### Activity
I'd like the data beneath this line reproduced exactly, without any of its images.

○ ○ ○ ○ ○

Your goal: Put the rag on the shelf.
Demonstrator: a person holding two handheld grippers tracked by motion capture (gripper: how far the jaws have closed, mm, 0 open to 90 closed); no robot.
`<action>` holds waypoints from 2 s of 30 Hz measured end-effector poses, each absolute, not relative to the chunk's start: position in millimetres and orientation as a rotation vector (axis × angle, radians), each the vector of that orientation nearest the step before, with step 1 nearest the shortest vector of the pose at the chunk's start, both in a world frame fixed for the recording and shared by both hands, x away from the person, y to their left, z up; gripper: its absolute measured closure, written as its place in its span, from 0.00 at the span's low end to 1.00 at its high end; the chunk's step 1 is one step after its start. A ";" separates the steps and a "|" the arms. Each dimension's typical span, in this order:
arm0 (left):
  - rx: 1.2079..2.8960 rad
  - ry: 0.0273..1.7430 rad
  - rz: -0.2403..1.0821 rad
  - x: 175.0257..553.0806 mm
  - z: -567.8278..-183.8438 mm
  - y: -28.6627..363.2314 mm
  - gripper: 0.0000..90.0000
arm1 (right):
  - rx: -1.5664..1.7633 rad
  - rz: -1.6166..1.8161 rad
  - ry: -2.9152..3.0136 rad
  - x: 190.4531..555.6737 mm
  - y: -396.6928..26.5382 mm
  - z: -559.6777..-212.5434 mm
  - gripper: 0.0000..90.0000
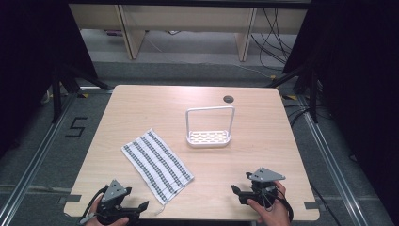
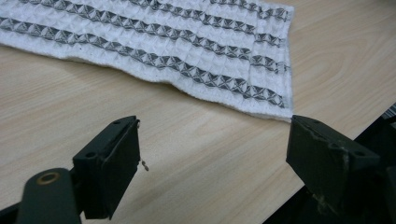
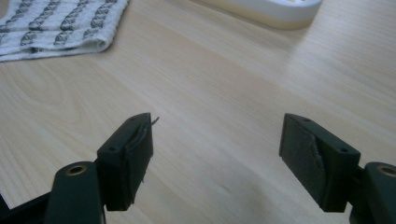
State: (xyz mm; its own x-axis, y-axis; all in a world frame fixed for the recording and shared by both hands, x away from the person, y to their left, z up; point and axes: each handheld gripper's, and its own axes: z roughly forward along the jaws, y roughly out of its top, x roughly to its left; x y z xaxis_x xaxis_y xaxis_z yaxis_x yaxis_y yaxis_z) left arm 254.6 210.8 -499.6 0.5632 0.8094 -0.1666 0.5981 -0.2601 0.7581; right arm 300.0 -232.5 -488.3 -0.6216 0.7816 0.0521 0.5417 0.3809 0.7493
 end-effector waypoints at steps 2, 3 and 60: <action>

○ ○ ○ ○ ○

### Response below
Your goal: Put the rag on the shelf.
Demonstrator: a person holding two handheld grippers tracked by motion capture (gripper: how far the jaws have closed, mm, 0 open to 90 closed); no robot.
`<action>` holds waypoints from 2 s of 30 Hz measured end-effector poses, each absolute, not relative to the chunk's start: position in millimetres and orientation as a rotation vector (axis × angle, radians), each the vector of that orientation nearest the step before, with step 1 nearest the shortest vector of the pose at the chunk's start, both in a world frame fixed for the recording and shared by both hands, x away from the person, y to their left, z up; gripper: its absolute measured closure, written as its place in its span, from 0.00 at the span's low end to 1.00 at its high end; the chunk's step 1 is one step after its start. A ";" separates the steps and a "|" the arms. Each dimension's typical span, in this order:
arm0 (left):
  - rx: 1.2079..2.8960 rad
  - ry: 0.0273..1.7430 rad
  - rz: -0.2403..1.0821 rad
  - x: 175.0257..553.0806 mm
  - z: -567.8278..-183.8438 mm
  - y: -28.6627..363.2314 mm
  - gripper: 0.0000..90.0000
arm1 (right):
  - rx: -1.5664..1.7633 rad
  - rz: -1.6166..1.8161 rad
  - ry: -2.9152..3.0136 rad
  - x: 190.4531..555.6737 mm
  - y: -396.6928..26.5382 mm
  - z: -559.6777..-212.5434 mm
  - gripper: 0.0000..90.0000
State: (xyz mm; its own x-axis, y-axis; all in a world frame fixed for the recording and shared by both hands, x away from the person, y to their left, z up; point and axes: each handheld gripper's, and its own axes: z roughly forward along the jaws, y roughly out of its top, x roughly to its left; x y z xaxis_x xaxis_y xaxis_z yaxis_x yaxis_y yaxis_z) left arm 254.6 210.8 -499.6 0.5632 0.8094 -0.1666 0.5981 -0.2601 0.7581; right arm 300.0 -232.5 -488.3 -0.6216 0.7816 0.0521 0.5417 0.3809 0.7493
 end-effector waypoints at steps 2, 3 and 60: <action>

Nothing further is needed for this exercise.